|Support type:||Scholarships in Brazil - Master|
|Effective date (Start):||December 01, 2016|
|Effective date (End):||July 31, 2018|
|Field of knowledge:||Biological Sciences - Physiology - Physiology of Organs and Systems|
|Principal researcher:||Ubiratan Fabres Machado|
|Grantee:||Maria Luiza Estimo Michalani|
|Home Institution:||Instituto de Ciências Biomédicas (ICB). Universidade de São Paulo (USP). São Paulo , SP, Brazil|
Diabetes mellitus (DM) is a chronic disease characterized by the loss of glycemic homeostasis. With the progression of the disease, there is an establishment of a chronic hyperglycemia condition, which results in accelerated formation of advanced glycated end products (AGEs), that may compromise the uptake glucose ability by muscle and adipose tissues, contributing to the loss of glycemic homeostasis.The interaction between the RAGE receptor with AGE generates an oxidative stress capable of activates the NFKB pathway, a transcriptional factor that can either stimulate gene transcriptional (for example, Ager and Nfkb1 genes) or inhibit the gene transcriptional (for example, Slc2a4 gene).
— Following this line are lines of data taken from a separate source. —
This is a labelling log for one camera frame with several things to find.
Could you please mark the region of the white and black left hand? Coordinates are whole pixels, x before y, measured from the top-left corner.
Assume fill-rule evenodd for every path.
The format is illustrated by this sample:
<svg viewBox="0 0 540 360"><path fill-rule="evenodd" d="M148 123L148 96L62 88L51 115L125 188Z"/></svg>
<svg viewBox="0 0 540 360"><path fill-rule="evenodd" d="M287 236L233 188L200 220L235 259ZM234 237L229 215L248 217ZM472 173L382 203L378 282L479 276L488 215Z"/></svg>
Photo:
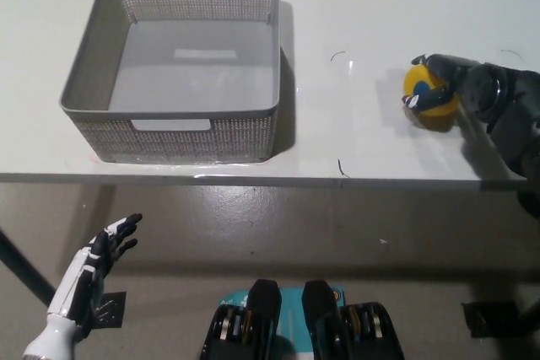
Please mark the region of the white and black left hand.
<svg viewBox="0 0 540 360"><path fill-rule="evenodd" d="M138 243L132 234L142 218L134 213L101 229L76 252L64 273L47 313L73 323L76 341L93 329L104 280L115 262Z"/></svg>

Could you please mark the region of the black right hand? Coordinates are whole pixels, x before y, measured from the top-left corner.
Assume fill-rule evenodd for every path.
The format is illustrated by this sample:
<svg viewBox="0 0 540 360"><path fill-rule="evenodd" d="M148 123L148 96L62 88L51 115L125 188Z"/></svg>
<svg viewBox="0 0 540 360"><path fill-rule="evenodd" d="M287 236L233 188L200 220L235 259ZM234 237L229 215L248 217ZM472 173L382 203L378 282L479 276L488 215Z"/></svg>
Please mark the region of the black right hand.
<svg viewBox="0 0 540 360"><path fill-rule="evenodd" d="M404 79L404 107L415 115L447 116L461 103L481 122L496 121L509 92L508 70L459 56L417 56Z"/></svg>

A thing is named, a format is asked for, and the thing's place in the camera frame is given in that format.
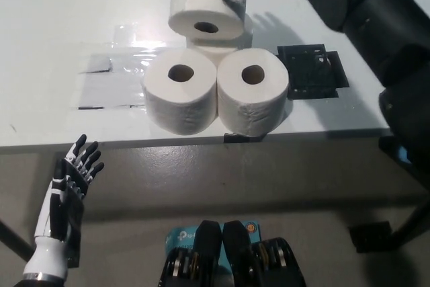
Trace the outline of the black white robot left hand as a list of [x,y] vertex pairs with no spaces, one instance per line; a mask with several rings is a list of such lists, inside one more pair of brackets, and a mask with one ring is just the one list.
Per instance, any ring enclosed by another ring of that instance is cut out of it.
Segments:
[[87,136],[82,134],[68,153],[56,160],[34,233],[35,237],[63,243],[71,268],[76,268],[80,260],[83,201],[89,186],[104,168],[104,163],[98,161],[101,157],[98,142],[86,147],[86,141]]

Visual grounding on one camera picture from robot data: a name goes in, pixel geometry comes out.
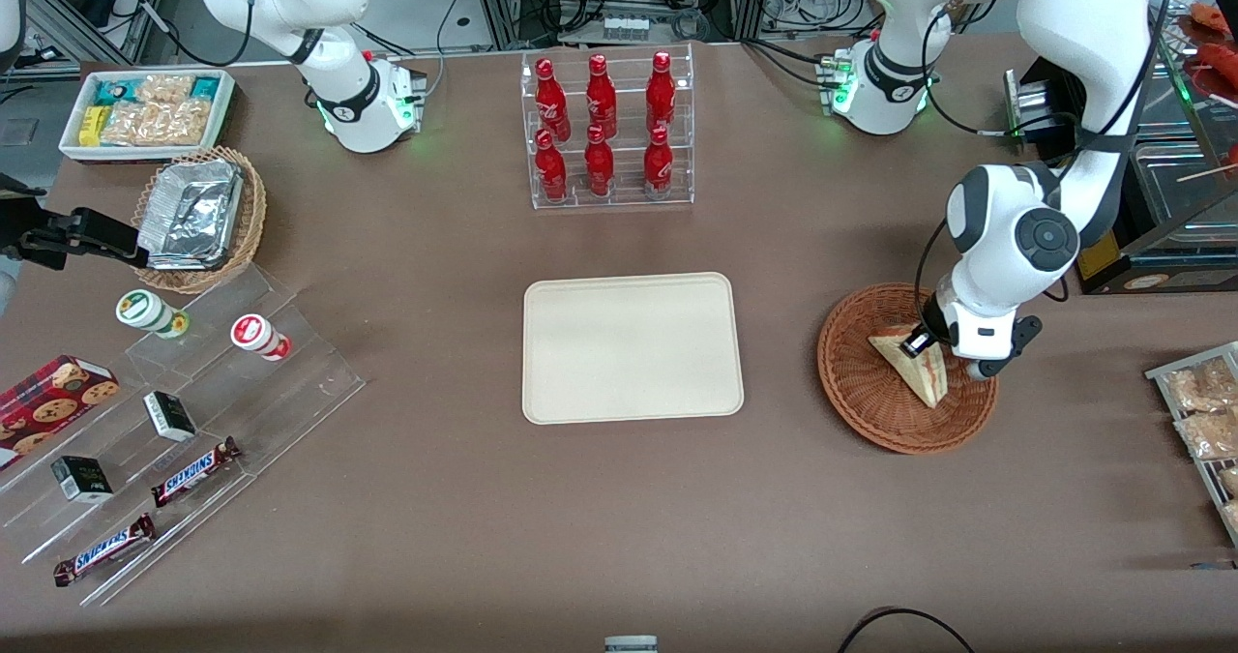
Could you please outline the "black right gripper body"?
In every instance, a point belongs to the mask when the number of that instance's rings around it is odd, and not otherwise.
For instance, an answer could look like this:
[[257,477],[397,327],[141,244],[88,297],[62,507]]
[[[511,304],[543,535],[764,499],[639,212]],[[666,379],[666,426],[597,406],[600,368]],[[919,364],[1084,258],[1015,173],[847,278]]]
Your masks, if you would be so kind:
[[66,217],[45,209],[40,203],[45,195],[45,190],[31,190],[1,173],[1,255],[63,271],[68,247]]
The Slc2a4 gene expressed in musle and adipose cells and it encodes the GLUT4 transporter, which is translocated to the plasma membrane, under stimulation of insulin, increasing glucose uptake, and, thereby regulating glycemic homeostasis.Although AGEs are studied in the pathogenesis of diabetes complication, little or nothing is known about its potential contribution to the impairment of glucose uptake by muscle and adipose tissue characteristic of the diabetes state. Preliminary studies by our group have shown that treatment with glycated albumin of normal rats reduces sensibility of insulin. However, it was not shown whether this effect involves a direct action of AGEs on the expression of Slc2a4 gene.This project, thus, proposes to analyze the effects of glycated albumin on the expression of Slc2a4 gene and protein GLUT4 in 3T3-L1 adipocytes lineage and verify whether this effect is mediated by the activation of NFKB pathway.